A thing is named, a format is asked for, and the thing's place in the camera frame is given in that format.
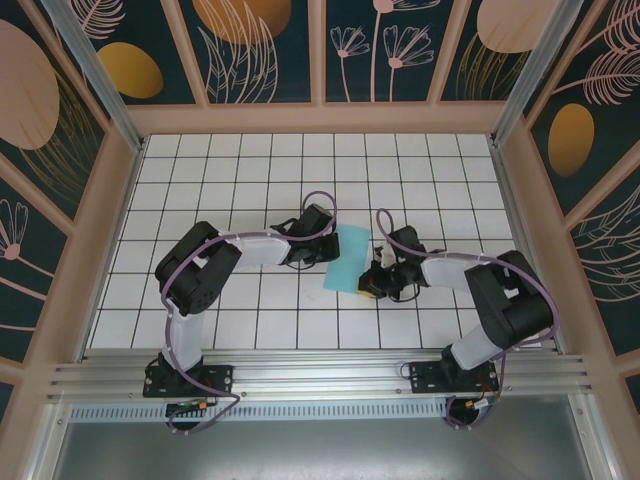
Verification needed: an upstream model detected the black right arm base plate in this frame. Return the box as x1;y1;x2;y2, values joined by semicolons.
408;360;500;396

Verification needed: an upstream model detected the slotted grey cable duct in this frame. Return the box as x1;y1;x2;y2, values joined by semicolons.
69;403;451;422

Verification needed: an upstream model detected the grey metal sheet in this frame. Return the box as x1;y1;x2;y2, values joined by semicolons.
49;419;611;480

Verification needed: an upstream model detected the dark wall panel, orange oval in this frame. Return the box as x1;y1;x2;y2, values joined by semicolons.
522;0;640;216
74;0;197;106

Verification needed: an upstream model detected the wall panel with pink flowers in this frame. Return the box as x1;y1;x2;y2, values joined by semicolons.
324;0;464;104

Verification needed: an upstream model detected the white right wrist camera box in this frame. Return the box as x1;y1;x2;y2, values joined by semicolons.
373;243;397;269

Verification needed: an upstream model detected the long aluminium base rail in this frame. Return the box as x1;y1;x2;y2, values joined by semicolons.
47;349;594;401

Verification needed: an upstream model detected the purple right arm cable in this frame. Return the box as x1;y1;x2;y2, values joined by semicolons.
375;208;557;432

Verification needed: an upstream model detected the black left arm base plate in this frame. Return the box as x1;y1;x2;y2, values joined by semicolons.
143;363;236;399

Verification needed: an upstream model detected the wall panel with leaf outlines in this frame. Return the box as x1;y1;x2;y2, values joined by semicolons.
569;144;640;357

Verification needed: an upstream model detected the aluminium side rail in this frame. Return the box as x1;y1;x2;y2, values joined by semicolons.
491;139;569;357

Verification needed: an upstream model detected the wall panel with single flower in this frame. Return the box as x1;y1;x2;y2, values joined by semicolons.
0;164;69;364

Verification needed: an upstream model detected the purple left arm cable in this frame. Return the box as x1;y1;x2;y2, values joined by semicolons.
159;191;340;437

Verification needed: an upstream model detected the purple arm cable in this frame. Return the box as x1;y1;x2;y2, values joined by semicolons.
159;191;340;437
375;208;557;432

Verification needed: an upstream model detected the wall panel with pink circle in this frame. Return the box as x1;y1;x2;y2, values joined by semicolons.
0;0;107;224
439;0;556;101

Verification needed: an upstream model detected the small black controller board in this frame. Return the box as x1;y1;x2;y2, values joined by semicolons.
167;399;210;414

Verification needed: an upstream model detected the aluminium corner post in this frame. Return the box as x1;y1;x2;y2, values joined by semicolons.
489;0;586;146
42;0;147;154

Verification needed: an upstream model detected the aluminium frame bar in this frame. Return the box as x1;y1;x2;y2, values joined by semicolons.
27;399;74;480
569;394;624;480

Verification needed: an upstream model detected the teal cloth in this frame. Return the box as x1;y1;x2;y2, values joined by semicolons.
322;223;373;294

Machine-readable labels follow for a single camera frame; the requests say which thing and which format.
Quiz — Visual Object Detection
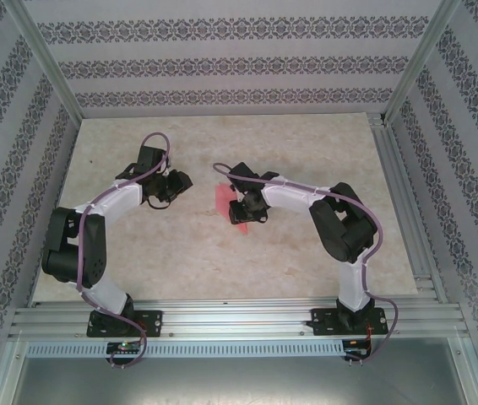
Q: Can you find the aluminium frame post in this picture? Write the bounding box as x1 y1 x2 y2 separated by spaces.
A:
384 0 462 126
4 0 84 123

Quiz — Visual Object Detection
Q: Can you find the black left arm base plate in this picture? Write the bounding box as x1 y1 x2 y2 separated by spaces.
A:
88 309 165 338

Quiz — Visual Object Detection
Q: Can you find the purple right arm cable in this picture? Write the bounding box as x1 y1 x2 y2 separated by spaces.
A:
212 162 400 367

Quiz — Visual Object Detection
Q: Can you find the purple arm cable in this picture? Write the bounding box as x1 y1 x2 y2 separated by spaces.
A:
212 162 400 367
76 132 172 370

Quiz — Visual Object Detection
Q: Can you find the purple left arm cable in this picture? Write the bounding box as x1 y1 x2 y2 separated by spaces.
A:
76 132 172 370

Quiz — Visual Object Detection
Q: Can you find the aluminium side rail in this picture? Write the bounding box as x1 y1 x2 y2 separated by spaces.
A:
367 111 449 305

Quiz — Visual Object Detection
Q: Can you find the slotted grey cable duct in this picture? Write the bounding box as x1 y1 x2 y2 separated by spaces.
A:
25 340 345 359

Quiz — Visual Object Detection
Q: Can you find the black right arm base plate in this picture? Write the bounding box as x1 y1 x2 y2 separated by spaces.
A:
311 306 388 338

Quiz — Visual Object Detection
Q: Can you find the long aluminium mounting rail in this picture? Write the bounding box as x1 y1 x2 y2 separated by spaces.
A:
8 297 470 341

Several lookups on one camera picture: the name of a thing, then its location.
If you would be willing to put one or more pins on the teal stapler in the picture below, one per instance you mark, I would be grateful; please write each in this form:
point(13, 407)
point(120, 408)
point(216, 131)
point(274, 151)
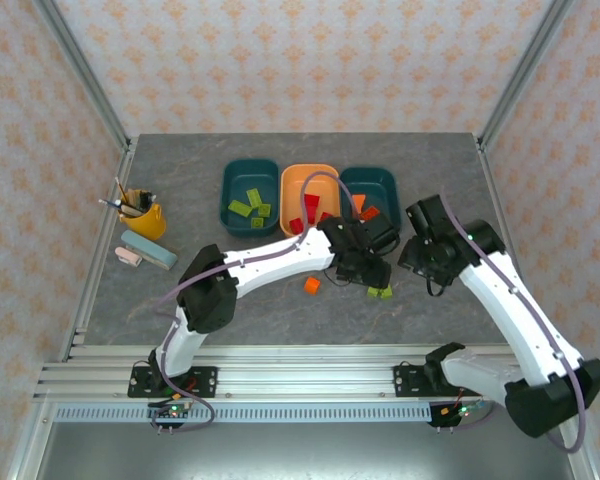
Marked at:
point(147, 248)

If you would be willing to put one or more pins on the aluminium mounting rail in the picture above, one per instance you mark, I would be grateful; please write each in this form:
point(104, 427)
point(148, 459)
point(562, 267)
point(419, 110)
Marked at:
point(305, 375)

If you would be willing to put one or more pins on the yellow pen cup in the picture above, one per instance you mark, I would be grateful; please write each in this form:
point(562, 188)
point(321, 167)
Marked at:
point(147, 222)

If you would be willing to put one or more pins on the pink eraser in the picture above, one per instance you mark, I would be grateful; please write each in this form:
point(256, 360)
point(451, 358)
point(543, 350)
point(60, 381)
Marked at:
point(128, 256)

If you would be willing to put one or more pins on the grey metal panel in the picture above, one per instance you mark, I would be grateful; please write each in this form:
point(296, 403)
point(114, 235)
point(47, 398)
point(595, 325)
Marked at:
point(305, 450)

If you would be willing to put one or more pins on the black marker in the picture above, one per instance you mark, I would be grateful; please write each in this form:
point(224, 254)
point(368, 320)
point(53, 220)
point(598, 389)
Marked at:
point(144, 196)

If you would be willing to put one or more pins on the white pen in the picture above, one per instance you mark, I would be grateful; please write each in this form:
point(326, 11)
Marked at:
point(110, 203)

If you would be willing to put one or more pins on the orange plastic container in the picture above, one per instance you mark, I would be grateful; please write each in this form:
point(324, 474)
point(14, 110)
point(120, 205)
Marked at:
point(292, 192)

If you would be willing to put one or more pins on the small green lego brick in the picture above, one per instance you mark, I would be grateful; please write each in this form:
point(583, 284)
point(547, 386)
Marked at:
point(373, 293)
point(264, 210)
point(256, 222)
point(386, 294)

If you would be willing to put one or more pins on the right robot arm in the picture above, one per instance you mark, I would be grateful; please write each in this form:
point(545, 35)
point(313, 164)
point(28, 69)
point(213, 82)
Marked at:
point(520, 320)

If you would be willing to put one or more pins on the long green lego brick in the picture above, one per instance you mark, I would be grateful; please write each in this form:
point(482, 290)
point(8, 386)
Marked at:
point(254, 197)
point(240, 207)

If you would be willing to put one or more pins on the aluminium side rail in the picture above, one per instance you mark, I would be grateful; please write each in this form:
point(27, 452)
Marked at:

+===+

When you reach the line containing "on the aluminium side" in the listing, transcribe it and every line after it exactly, through the last line, and add nothing.

● Output of the exercise
If you would be willing to put one or more pins on the aluminium side rail in the picture above, one per instance you mark, I would be grateful; please write each in this form:
point(27, 452)
Marked at:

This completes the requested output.